Exhumation of an anatectic complex by channel flow and extrusion tectonics: structural and metamorphic evidence from the Porto-Viseu Metamorphic Belt, Central-Iberian Zone

Structural and metamorphic analyses of the Porto-Viseu Metamorphic Belt (PVMB), an anatectic complex located in the Central-Iberian Zone (CIZ), Iberian Variscan Massif, constrain the kinematic features of the polyphase Variscan deformation, as well as the boundary conditions associated with the exhumation and emplacement of the belt onto the CIZ's lower-grade metasediments. A sharp metamorphic contrast is evident between the lowest grade rocks of the anatectic complex-garnet-staurolite mylonitic schists with a minimum metamorphic peak at P = 5.7 kbar and T = 635 degrees C-and the host chlorite-biotite metasediments of the CIZ. Additional P-T estimates for metatexites in the PVMB provided P = 7.6-7.9 kbar and T = 770-810 degrees C, confirming high-grade metamorphic peak conditions.
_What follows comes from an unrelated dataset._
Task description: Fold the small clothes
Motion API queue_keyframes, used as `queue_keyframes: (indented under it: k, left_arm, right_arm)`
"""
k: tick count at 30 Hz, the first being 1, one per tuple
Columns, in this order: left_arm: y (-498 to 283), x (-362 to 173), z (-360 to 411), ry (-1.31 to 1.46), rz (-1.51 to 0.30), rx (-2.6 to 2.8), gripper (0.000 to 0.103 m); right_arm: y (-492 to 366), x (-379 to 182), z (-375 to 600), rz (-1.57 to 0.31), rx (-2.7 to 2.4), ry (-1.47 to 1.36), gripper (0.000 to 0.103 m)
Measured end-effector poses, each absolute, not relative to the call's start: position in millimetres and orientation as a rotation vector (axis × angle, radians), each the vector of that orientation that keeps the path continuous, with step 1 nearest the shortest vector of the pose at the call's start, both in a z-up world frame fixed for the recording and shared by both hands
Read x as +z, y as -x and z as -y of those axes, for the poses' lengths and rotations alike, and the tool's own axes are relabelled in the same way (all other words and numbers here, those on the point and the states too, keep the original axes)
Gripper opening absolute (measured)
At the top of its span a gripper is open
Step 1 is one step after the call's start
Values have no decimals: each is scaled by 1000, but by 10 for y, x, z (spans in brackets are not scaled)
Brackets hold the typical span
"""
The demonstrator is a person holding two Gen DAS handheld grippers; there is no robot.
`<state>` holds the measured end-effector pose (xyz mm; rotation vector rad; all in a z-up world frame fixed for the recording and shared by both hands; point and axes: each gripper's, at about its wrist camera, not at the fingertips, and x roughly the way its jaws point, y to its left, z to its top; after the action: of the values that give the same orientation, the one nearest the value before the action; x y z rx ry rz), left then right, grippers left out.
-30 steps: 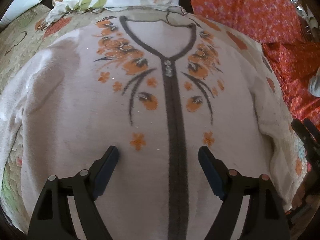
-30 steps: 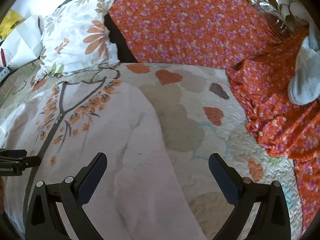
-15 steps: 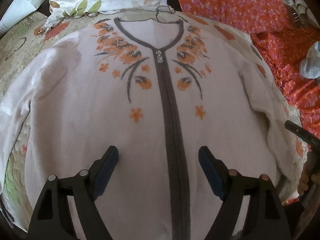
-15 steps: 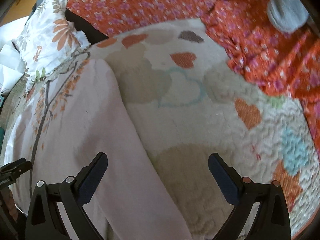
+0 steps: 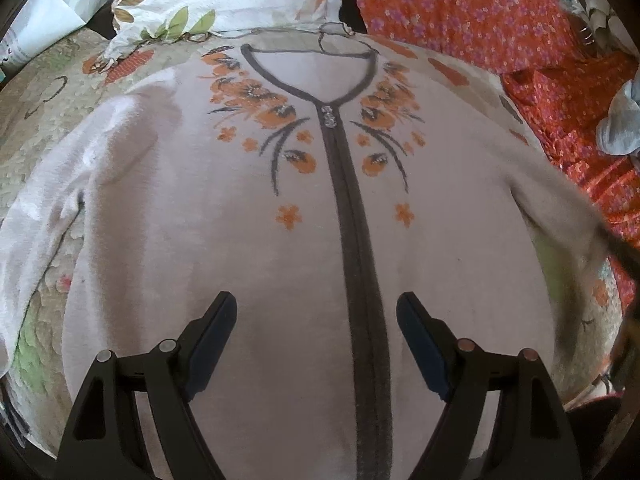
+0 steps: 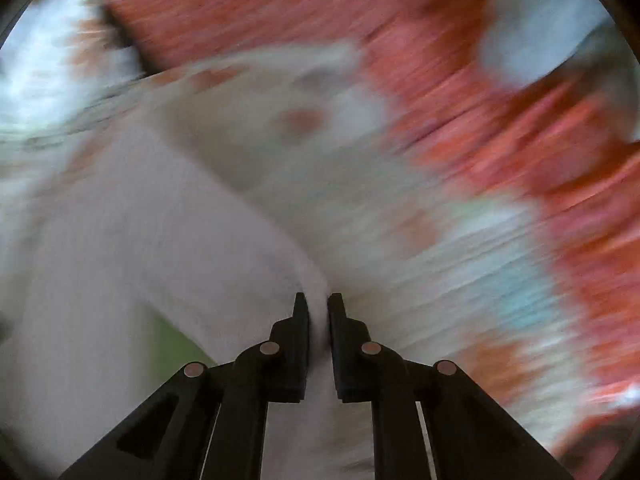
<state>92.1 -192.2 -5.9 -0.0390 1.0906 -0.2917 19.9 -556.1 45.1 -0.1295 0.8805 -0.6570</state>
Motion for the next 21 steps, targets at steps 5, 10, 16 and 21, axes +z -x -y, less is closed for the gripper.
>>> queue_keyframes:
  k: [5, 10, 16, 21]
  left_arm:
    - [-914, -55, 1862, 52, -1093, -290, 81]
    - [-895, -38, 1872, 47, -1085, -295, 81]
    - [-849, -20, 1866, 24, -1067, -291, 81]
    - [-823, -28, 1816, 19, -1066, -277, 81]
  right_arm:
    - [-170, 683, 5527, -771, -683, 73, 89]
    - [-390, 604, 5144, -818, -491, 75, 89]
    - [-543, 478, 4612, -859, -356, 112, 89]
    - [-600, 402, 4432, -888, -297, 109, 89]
The temperature jump between the anatectic complex and the low-grade host rocks exceeds 400 degrees C if the anatectic core of the belt (metatexites, diatexites, and S-type granites) is considered, implying a vertical difference of 10-17 km. The PVMB is limited in the NE by a D2 shear zone displaying normal kinematics, which has been explained so far by extensional tectonics. However, the SW boundary is limited by a D2 shear zone showing reverse kinematics. This pair of coeval and antithetical ductile shear zones bordering the PVMB, associated with the increase of the metamorphic grade towards the axial domain of the belt, is consistent with anatectic channel flow, followed by extrusion tectonics of the PVMB within an overall D2 compressive setting.

Automated summary

The Porto-Viseu Metamorphic Belt in the Iberian Variscan Massif displays a sharp metamorphic contrast between the anatectic complex and the host metasediments, with high-grade metamorphic peak conditions confirmed in metatexites. The presence of coeval and antithetical ductile shear zones bordering the belt suggests anatectic channel flow and extrusion tectonics within a compressive setting.